- [TASK TO CARRY OUT] Keep only the lines from the start of the data through the line containing "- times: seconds", and output them exactly.

- [DATA BELOW]
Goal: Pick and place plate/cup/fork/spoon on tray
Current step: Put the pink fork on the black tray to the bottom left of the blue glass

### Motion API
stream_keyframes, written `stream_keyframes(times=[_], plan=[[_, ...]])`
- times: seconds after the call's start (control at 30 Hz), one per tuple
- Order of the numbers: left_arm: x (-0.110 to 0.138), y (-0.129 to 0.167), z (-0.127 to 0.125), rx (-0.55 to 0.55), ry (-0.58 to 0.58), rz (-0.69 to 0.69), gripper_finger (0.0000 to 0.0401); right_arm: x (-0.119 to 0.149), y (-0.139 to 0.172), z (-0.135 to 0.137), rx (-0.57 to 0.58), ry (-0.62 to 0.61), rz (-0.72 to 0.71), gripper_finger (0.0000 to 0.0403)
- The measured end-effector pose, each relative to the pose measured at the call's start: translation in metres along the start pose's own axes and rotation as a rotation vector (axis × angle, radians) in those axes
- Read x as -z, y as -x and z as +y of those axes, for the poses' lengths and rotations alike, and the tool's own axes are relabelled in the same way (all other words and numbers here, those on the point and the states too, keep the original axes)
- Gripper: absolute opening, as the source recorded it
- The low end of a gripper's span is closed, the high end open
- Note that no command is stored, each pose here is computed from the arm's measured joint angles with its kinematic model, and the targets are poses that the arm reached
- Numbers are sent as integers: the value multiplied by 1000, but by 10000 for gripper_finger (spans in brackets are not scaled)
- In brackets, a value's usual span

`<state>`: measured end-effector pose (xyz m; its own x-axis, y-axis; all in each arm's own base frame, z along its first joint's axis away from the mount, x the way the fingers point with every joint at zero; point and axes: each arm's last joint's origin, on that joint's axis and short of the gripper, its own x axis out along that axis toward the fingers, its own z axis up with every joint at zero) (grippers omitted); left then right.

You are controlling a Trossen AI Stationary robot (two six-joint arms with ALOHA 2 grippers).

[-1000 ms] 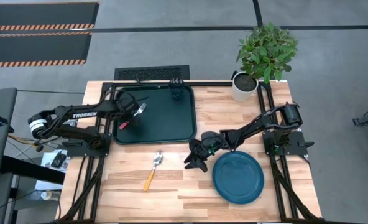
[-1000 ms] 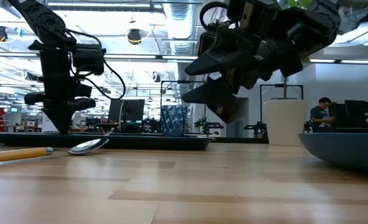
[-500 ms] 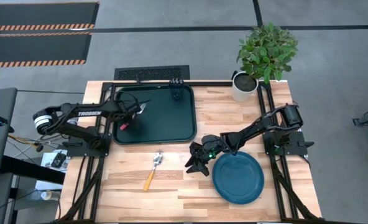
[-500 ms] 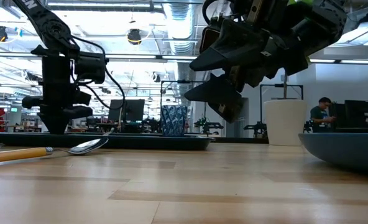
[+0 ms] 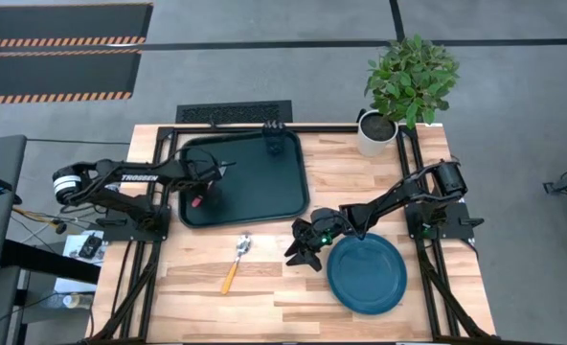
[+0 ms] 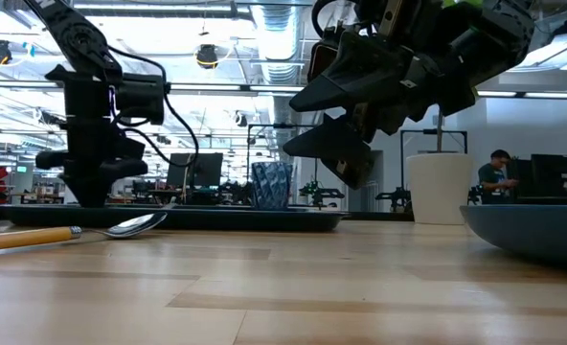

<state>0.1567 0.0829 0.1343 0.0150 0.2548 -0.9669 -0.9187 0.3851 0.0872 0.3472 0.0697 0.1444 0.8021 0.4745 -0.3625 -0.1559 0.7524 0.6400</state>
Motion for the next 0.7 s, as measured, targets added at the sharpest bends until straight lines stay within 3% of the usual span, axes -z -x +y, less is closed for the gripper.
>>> stream_keyframes(times=[0.33,0.53,0.7], plan=[[-7,15,-15,108,-41,18,0,-1,0,-1,32,0,-24,212],[-10,27,-9,-41,-72,0,0,-18,0,-8,233,-2,-157,209],[-6,21,-5,-46,-100,16,0,-55,-3,-7,365,90,-89,186]])
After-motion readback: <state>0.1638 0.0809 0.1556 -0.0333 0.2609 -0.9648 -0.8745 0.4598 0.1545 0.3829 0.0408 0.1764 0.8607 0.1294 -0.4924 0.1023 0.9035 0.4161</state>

- [SOLUTION TO THE EXERCISE]
Goal: Pick and place plate/cup/fork/spoon on tray
Current step: Put the pink fork on the black tray to the bottom left of the blue glass

### Motion API
stream_keyframes, written `stream_keyframes(times=[_], plan=[[_, ...]])`
- times: seconds after the call's start (control at 30 Hz), one per tuple

Nothing else is required to complete the output.